• _PROBLEM TO WORK ON_:
The full set of records below is to be reproduced without a single alteration.

• _PROVIDED RECORDS_:
***

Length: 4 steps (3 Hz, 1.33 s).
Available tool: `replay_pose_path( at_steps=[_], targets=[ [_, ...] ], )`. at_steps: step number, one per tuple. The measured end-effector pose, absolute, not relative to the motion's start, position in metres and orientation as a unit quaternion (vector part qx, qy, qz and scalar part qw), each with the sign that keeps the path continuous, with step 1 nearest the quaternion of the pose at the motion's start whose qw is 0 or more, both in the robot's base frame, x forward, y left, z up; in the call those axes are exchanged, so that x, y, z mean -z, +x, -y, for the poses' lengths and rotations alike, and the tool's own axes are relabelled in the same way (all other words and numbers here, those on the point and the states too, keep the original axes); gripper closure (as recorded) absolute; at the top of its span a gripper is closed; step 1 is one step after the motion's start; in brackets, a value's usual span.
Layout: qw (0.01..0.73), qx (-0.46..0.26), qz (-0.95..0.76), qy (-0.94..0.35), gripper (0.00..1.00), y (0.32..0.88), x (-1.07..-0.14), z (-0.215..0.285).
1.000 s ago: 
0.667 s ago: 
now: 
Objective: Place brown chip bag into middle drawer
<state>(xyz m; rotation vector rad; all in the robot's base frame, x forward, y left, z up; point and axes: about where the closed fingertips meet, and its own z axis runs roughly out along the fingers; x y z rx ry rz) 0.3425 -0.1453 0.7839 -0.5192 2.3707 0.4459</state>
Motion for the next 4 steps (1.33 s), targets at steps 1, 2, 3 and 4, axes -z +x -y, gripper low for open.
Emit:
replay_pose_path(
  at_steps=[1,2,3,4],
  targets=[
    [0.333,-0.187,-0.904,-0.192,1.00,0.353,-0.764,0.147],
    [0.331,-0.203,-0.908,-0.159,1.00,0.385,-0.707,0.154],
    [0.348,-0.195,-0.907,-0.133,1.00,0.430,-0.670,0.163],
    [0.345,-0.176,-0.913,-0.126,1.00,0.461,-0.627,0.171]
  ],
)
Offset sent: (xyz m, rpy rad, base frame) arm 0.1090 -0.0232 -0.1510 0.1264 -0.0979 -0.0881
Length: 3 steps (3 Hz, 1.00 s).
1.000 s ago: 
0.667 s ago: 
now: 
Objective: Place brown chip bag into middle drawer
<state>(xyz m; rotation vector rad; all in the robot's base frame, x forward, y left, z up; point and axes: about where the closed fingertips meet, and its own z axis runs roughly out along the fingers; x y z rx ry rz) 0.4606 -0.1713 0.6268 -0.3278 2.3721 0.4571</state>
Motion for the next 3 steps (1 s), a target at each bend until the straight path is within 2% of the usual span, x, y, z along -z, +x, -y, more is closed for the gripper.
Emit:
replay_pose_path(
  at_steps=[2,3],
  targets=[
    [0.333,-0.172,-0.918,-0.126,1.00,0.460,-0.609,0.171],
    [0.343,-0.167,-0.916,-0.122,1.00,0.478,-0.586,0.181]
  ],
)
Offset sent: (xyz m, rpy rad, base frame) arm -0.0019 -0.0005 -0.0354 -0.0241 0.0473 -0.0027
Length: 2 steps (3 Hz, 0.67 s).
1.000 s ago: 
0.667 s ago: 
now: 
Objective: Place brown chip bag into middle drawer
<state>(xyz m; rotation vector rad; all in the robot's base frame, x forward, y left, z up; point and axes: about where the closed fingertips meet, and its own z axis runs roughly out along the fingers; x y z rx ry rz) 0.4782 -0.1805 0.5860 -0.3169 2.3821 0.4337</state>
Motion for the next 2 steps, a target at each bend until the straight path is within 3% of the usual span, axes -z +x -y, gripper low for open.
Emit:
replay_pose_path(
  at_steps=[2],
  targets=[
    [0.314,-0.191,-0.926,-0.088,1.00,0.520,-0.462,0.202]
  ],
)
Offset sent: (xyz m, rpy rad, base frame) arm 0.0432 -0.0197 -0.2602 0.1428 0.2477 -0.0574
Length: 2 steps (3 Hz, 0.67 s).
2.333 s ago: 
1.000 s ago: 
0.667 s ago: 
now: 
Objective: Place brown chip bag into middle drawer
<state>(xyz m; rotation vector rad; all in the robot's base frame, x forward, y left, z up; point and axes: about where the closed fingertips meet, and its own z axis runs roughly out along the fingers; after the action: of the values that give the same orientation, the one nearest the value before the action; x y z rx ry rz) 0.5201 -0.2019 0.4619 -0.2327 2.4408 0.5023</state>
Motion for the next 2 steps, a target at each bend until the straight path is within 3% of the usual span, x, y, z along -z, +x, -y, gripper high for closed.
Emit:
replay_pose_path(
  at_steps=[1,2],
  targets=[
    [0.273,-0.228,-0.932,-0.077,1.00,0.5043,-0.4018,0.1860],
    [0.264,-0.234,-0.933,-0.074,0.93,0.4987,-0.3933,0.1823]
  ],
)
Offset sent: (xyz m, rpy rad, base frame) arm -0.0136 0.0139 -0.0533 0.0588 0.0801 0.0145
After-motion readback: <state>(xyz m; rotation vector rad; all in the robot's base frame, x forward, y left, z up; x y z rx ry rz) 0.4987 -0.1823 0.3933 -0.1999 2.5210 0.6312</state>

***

• _SOLUTION_:
Length: 4 steps (3 Hz, 1.33 s).
Available tool: `replay_pose_path( at_steps=[_], targets=[ [_, ...] ], )`. at_steps: step number, one per tuple. The measured end-effector pose, absolute, not relative to the motion's start, position in metres and orientation as a unit quaternion (vector part qx, qy, qz and scalar part qw), each with the sign that keeps the path continuous, with step 1 nearest the quaternion of the pose at the motion's start whose qw is 0 or more, both in the robot's base frame, x forward, y left, z up; in the call those axes are exchanged, so that x, y, z mean -z, +x, -y, for the poses' lengths and rotations alike, and the tool's own axes are relabelled in the same way (all other words and numbers here, those on the point and the states too, keep the original axes); gripper closure (as recorded) absolute; at the top of its span a gripper is closed; step 1 is one step after the motion's start; in brackets, a value's usual span.
Layout: qw (0.01..0.73), qx (-0.46..0.26), qz (-0.95..0.76), qy (-0.94..0.35), gripper (0.00..1.00), y (0.32..0.88), x (-1.07..-0.14), z (-0.215..0.285).
1.000 s ago: 
0.667 s ago: 
now: 
Objective: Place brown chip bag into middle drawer
<state>(xyz m; rotation vector rad; all in the robot's base frame, x forward, y left, z up; point and axes: about where the closed fingertips meet, and its own z axis runs roughly out along the fingers; x y z rx ry rz) 0.3425 -0.1453 0.7839 -0.5192 2.3707 0.4459</state>
Motion for the next 4 steps (1.33 s), targets at steps 1, 2, 3 and 4, axes -z +x -y, gripper low for open.
Emit:
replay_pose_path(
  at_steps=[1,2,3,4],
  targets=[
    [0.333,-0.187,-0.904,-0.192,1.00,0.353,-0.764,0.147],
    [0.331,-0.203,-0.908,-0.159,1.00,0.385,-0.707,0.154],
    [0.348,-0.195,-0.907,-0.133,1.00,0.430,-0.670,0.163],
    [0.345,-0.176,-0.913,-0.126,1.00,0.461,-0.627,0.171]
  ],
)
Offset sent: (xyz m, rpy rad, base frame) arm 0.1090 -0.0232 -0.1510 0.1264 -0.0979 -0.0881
Length: 3 steps (3 Hz, 1.00 s).
1.000 s ago: 
0.667 s ago: 
now: 
Objective: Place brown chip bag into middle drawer
<state>(xyz m; rotation vector rad; all in the robot's base frame, x forward, y left, z up; point and axes: about where the closed fingertips meet, and its own z axis runs roughly out along the fingers; x y z rx ry rz) 0.4606 -0.1713 0.6268 -0.3278 2.3721 0.4571</state>
Motion for the next 3 steps (1 s), a target at each bend until the straight path is within 2% of the usual span, x, y, z along -z, +x, -y, more is closed for the gripper.
Emit:
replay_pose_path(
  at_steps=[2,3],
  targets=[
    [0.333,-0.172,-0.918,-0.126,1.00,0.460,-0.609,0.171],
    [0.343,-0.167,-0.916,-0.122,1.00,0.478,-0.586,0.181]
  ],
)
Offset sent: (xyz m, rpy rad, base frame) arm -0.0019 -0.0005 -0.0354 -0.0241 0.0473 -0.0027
Length: 2 steps (3 Hz, 0.67 s).
1.000 s ago: 
0.667 s ago: 
now: 
Objective: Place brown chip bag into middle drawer
<state>(xyz m; rotation vector rad; all in the robot's base frame, x forward, y left, z up; point and axes: about where the closed fingertips meet, and its own z axis runs roughly out along the fingers; x y z rx ry rz) 0.4782 -0.1805 0.5860 -0.3169 2.3821 0.4337</state>
Motion for the next 2 steps, a target at each bend until the straight path is within 3% of the usual span, axes -z +x -y, gripper low for open.
Emit:
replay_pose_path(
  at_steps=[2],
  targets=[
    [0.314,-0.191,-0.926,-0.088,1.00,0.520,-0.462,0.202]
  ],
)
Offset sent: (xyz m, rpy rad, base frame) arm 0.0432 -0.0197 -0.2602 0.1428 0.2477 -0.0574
Length: 2 steps (3 Hz, 0.67 s).
2.333 s ago: 
1.000 s ago: 
0.667 s ago: 
now: 
Objective: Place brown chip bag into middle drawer
<state>(xyz m; rotation vector rad; all in the robot's base frame, x forward, y left, z up; point and axes: about where the closed fingertips meet, and its own z axis runs roughly out along the fingers; after the action: of the values that give the same orientation, the one nearest the value before the action; x y z rx ry rz) 0.5201 -0.2019 0.4619 -0.2327 2.4408 0.5023</state>
Motion for the next 2 steps, a target at each bend until the straight path is within 3% of the usual span, x, y, z along -z, +x, -y, gripper high for closed.
Emit:
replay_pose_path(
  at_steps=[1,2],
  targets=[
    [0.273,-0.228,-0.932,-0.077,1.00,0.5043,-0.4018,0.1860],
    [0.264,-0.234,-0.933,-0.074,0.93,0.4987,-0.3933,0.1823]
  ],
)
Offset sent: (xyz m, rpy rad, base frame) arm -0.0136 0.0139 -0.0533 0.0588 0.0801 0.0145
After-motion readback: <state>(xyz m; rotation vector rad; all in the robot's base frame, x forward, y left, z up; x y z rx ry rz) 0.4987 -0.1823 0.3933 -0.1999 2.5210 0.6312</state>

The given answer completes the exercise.